Independence continued to be accomplished one step at Toluca, but he remodeled the church of Santa Fe for the benefit of the residents, in 1838 prior to U.S. involvement is installed in the ravine north of town a gunpowder factory for the federal government, which is still operational and it gave rise to Military Camp 1F. Intervention in the factory was taken by the invaders and destroyed their machinery, in 1860 sold the equipment to an individual who would use it as spare parts but in 1865 the government of Maximilian recovers this is until 1873 with the Gen. Porfirio Díaz that begins the reconstruction of "House" Matas "which conclude on May 7, 1900, and that you can still see at the bottom of the ravine through which the river passes Tacubaya.

In the aftermath of the 1857 constitution and the rule of Santa Fe term is designated head of the Prefecture of the same name which is short as they are separated several villages in its territory of the municipalities forming Cuajimalpa, Joplin, Mixcoac, San Angelo and Santa Fe, being the head of the prefecture in the city of Tacubaya.

In the Porfiriato was a playground for rich families living in Tacubaya, so it was electrified along with Tacubaya in 1880 was built a railway branch Tacubaya Mexico City, which was then continued by the royal road to Toluca to La Venta in Cuajimalpa, this service was from the beginning with machines of electric motors, so their populations increase rapidly. In 1903 the municipality of Santa Fe disappears and joins the San Angel which has not been disconnected yet.

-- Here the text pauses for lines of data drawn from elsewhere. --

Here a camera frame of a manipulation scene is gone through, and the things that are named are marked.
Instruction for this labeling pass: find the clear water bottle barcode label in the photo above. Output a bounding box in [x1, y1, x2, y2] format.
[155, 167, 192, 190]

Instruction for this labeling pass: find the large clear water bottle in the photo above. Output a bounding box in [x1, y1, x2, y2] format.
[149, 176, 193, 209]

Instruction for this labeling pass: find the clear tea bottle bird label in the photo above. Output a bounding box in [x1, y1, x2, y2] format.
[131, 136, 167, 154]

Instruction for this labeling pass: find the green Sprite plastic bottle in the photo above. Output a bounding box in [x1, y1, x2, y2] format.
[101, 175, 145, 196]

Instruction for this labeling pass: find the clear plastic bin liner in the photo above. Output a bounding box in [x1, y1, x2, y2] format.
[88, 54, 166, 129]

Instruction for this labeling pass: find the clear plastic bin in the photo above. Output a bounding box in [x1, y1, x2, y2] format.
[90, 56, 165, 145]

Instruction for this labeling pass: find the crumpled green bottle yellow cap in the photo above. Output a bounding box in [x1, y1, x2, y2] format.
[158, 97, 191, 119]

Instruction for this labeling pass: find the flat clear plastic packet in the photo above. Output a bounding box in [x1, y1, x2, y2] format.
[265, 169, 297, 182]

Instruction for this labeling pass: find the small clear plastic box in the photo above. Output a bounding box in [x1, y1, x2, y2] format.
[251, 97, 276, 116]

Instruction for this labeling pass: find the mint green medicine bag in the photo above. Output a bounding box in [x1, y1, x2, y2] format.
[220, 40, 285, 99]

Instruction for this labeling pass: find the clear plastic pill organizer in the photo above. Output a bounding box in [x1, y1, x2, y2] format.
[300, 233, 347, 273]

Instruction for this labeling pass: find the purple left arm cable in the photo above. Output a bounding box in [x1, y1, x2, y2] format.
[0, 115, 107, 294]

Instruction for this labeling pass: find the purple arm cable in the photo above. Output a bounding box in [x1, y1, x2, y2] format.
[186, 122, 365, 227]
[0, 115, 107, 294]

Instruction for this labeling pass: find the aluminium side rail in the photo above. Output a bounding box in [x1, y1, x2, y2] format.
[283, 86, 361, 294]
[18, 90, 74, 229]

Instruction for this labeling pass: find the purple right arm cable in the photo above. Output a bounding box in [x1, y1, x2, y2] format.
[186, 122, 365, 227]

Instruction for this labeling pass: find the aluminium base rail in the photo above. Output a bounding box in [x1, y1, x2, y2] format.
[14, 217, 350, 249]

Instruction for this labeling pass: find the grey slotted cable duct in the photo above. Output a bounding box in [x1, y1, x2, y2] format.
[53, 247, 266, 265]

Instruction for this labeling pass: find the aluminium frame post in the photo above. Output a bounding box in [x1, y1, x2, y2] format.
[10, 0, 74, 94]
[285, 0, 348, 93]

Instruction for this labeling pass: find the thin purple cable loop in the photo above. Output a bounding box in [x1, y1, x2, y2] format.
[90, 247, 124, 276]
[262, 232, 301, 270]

In the revolution of its proximity to the forest and landscapes Count Cuajimalpa Zapatistas fought mainly caused the depopulation of the people so that by the end of the fight Santa Fe was a village of a few houses with much land and few owners.

In the 1940s the mining of construction materials began in the hills north of the town which belonged mostly to neighboring Cuajimalpa, where last time the gap was that created the garbage dump of Mexico City, which was open until the late 1980s when the construction of real estate development started City Santa Fe, which has been appropriating the name Santa Fe.

In the 1960s and 1970s the migration of city dwellers and other states started to the land of the people who remained empty as are mainly bought it invaded. These people at first tried to inhabit areas of mines, but the shocks were so strong with the owners who eventually settled in the hills and canyons surrounding them that today many streets give a steep slope that scare.

At this time the organized crime groups and gangs were well known and feared as the Panchitos which end up creating governments that control the area and eventually make them part of the system of city government.
In the 1990s with the development of Santa Fe City, Santa Fe started to become an area of services and resources for development, since many temporary and permanent jobs created are enjoyed by residents today continuously keeping much of its bad reputation but this turning into a mid-level urban core.